**PROBLEM REQUIREMENTS**
Only lines with the string "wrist" should be returned from the data below.
::: AVAILABLE DATA :::
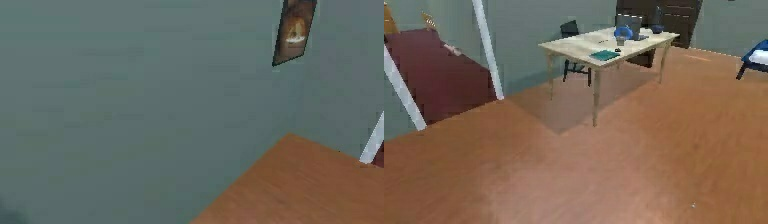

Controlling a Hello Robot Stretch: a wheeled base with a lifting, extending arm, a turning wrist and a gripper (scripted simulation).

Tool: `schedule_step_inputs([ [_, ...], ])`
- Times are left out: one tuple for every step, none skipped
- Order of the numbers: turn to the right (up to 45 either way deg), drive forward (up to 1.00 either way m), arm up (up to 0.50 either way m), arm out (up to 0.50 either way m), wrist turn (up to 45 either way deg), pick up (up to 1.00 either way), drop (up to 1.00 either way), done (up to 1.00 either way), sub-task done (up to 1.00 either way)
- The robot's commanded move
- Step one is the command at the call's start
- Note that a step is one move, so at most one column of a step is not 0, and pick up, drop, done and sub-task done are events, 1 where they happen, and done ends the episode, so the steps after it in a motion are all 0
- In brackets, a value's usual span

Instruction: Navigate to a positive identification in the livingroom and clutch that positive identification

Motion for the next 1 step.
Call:
schedule_step_inputs([
  [0.0, 0.05, 0.00, 0.00, 0.0, 0.00, 0.00, 0.00, 0.00],
])
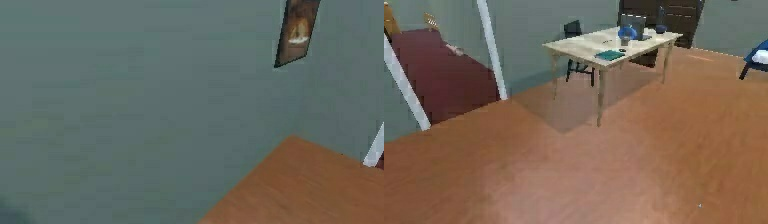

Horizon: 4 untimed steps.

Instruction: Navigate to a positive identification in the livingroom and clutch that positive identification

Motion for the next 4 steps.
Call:
schedule_step_inputs([
  [45.0, 0.00, 0.00, 0.00, 0.0, 0.00, 0.00, 0.00, 0.00],
  [18.0, 0.00, 0.00, 0.00, 0.0, 0.00, 0.00, 0.00, 0.00],
  [0.0, 1.00, 0.00, 0.00, 0.0, 0.00, 0.00, 0.00, 0.00],
  [0.0, 1.00, 0.00, 0.00, 0.0, 0.00, 0.00, 0.00, 0.00],
])
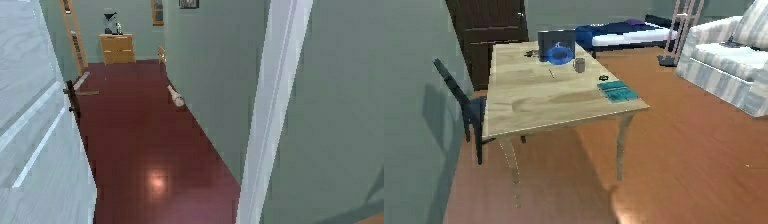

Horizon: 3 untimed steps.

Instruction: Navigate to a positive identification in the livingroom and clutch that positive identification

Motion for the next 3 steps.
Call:
schedule_step_inputs([
  [0.0, 0.20, 0.00, 0.00, 0.0, 0.00, 0.00, 0.00, 0.00],
  [-6.0, 0.00, 0.00, 0.00, 0.0, 0.00, 0.00, 0.00, 0.00],
  [0.0, 1.00, 0.00, 0.00, 0.0, 0.00, 0.00, 0.00, 0.00],
])
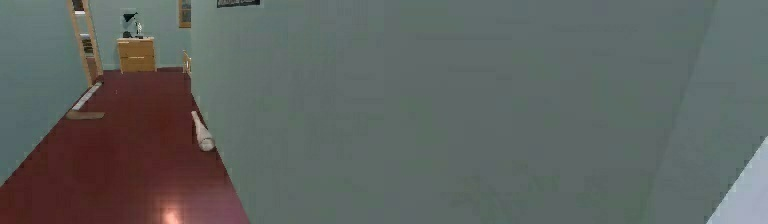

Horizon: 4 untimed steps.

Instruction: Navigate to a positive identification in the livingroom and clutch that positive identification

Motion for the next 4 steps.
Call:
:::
**TASK RESPONSE**
Controlling a Hello Robot Stretch: a wheeled base with a lifting, extending arm, a turning wrist and a gripper (scripted simulation).
- Order of the numbers: turn to the right (up to 45 either way deg), drive forward (up to 1.00 either way m), arm up (up to 0.50 either way m), arm out (up to 0.50 either way m), wrist turn (up to 45 either way deg), pick up (up to 1.00 either way), drop (up to 1.00 either way), done (up to 1.00 either way), sub-task done (up to 1.00 either way)

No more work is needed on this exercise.